The second factor is that the search engine can, at any time,
determine that either company A or company B may or may not buy traffic
within its index. And without notifying the company and with no path
toward recourse and statement, the search engine can disable the paid
search account from either business. Returning to the continent
metaphor, this ends up looking quite a bit like free trade. Various
businesses (call them sellers), operating within this continent, wish
to conduct business with the rest of the world (that is, the population
of buyers). The border — which in this case is the search engine — thus
has complete control of who can transact and how often. And at its
discretion, the search engine can decide to increase, decrease or
completely disable access between buyers and sellers. Because search is
the dominant methodology for consumers to find what they are looking
for, whether a product or a service, the unilateral control that search
engines wield enables them to control billions upon billions of dollars
of consumer spend every year. It also gives them the ability to
completely determine which companies become more successful — or less
so.
The situation we face today is unique. Due to Google’s dominance —
and the fact that it controls such an enormous amount of consumer
behavior through paid and organic search listings – the company in
essence governs commerce on the web. And any company that falls out of
favor with Google, whether for reasons of bad practice or simple
disagreement, can find itself at risk of going out of business.

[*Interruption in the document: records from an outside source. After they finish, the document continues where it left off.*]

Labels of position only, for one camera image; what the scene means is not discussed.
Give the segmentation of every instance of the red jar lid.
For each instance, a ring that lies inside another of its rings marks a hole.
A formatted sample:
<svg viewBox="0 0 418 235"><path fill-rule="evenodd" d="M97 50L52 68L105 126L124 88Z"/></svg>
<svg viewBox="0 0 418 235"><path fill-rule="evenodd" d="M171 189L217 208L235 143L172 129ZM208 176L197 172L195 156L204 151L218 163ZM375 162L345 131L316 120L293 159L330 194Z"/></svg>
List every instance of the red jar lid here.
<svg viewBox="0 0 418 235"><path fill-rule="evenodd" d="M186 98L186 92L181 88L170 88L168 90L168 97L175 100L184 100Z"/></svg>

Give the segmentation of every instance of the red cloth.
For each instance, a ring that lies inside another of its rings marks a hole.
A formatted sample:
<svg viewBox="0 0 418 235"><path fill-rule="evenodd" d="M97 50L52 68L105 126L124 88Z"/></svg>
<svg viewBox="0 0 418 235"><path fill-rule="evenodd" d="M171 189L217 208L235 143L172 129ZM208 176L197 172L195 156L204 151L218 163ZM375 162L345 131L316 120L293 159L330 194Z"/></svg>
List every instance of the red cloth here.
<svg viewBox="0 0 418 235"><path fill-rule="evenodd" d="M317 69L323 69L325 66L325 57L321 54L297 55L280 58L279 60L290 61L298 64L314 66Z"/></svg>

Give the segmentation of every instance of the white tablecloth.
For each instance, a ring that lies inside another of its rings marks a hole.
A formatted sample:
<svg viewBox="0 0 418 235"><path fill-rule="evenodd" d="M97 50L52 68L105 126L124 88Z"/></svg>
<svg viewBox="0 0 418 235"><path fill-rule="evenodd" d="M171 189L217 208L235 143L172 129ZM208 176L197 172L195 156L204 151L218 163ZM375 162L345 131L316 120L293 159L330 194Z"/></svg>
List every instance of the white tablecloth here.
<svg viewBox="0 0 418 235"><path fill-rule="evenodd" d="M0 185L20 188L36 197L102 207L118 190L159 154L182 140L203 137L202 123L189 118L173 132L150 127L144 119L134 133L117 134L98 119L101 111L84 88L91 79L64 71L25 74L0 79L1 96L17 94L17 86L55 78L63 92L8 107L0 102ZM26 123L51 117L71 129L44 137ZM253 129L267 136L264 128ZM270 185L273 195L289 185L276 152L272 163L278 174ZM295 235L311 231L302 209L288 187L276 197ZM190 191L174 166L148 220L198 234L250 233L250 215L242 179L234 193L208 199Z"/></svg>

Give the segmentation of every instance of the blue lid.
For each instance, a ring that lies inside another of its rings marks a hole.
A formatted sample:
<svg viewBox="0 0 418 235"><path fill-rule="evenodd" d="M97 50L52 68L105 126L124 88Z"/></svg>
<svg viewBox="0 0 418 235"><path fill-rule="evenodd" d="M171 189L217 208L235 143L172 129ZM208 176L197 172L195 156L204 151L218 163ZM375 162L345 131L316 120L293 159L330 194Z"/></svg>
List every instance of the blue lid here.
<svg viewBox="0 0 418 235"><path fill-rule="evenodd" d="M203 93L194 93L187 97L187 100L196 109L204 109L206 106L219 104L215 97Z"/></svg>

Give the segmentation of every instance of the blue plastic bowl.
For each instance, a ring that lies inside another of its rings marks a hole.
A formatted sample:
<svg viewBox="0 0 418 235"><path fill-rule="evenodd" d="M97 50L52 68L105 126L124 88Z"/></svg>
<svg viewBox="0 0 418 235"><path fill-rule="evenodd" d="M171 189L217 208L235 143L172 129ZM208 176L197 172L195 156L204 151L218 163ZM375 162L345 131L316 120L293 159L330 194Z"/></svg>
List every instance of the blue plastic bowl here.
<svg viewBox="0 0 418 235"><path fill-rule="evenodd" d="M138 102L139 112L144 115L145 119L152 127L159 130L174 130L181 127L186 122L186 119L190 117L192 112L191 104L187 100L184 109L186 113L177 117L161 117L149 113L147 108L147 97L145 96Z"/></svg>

This system also benefits the few in a host of other ways. Because
the rules of organic and paid search change frequently – and remain
undefined — agencies and other traffic brokers can win big; through
their experience, they’re capable of reverse-engineering these rules.
This means that, as this market matures, individual businesses have a
diminishing chance to actually compete and gain search market share.
That, in turn, puts them in a position of not only needing to hire an
agency in order to find any traffic, but also making it more expensive
overall to build businesses on the web.
I’ve worked with many businesses who feel they are playing in
Google’s world — behaviors from product decisions to marketing
strategies rely completely on appeasing these undocumented and often
mystical Google desires. I’ve seen companies choose to not work with
Google’s competitors for fear that by building those relationships,
they’re damaging the ability to be indexed properly on Google and are
anxious that result sets will be compromised. Many likewise believe
that by having a monetization relationship through Google, they will
somehow achieve higher quality listings through organic search. I’ve
also witnessed companies who, in addition to using Google for
monetization, have preferred relationships with purchasing traffic
through Google Adwords. By supporting this dual relationship, they
appear to want to live by two sets of rules – those that exist within
the Adwords marketplace and those that apply to the Adsense product.
And because they’re walking on both sides of the (Google) street, they
feel they have a strategic advantage — as though the Adwords product
will enable them to acquire traffic at both a lower cost and with a
looser rule set than their competitors.
Here’s where the parallel to free trade breaks down. There are no
perfect paradigms looking at free trade and import/export laws that
exactly define or address this challenge. Neither would a secret
relationship between the government and the search engines solve the
problem. The only real solution is disclosure. Transparency. Those
traffic generators that use rule-based algorithms to determine result
sets must publicly disclose their methodologies. That is the means by
which all businesses can compete freely in the organic and paid search
marketplaces. If we lived in a world where Google didn’t hold sway over
such a significant portion of consumer behavior, this kind of
regulation wouldn’t be necessary. The market would be self-correcting,
and we could trust the individual decisions of a healthy and
competitive search industry. Regrettably, due to search dominance, the
industry can’t be left to its own devices.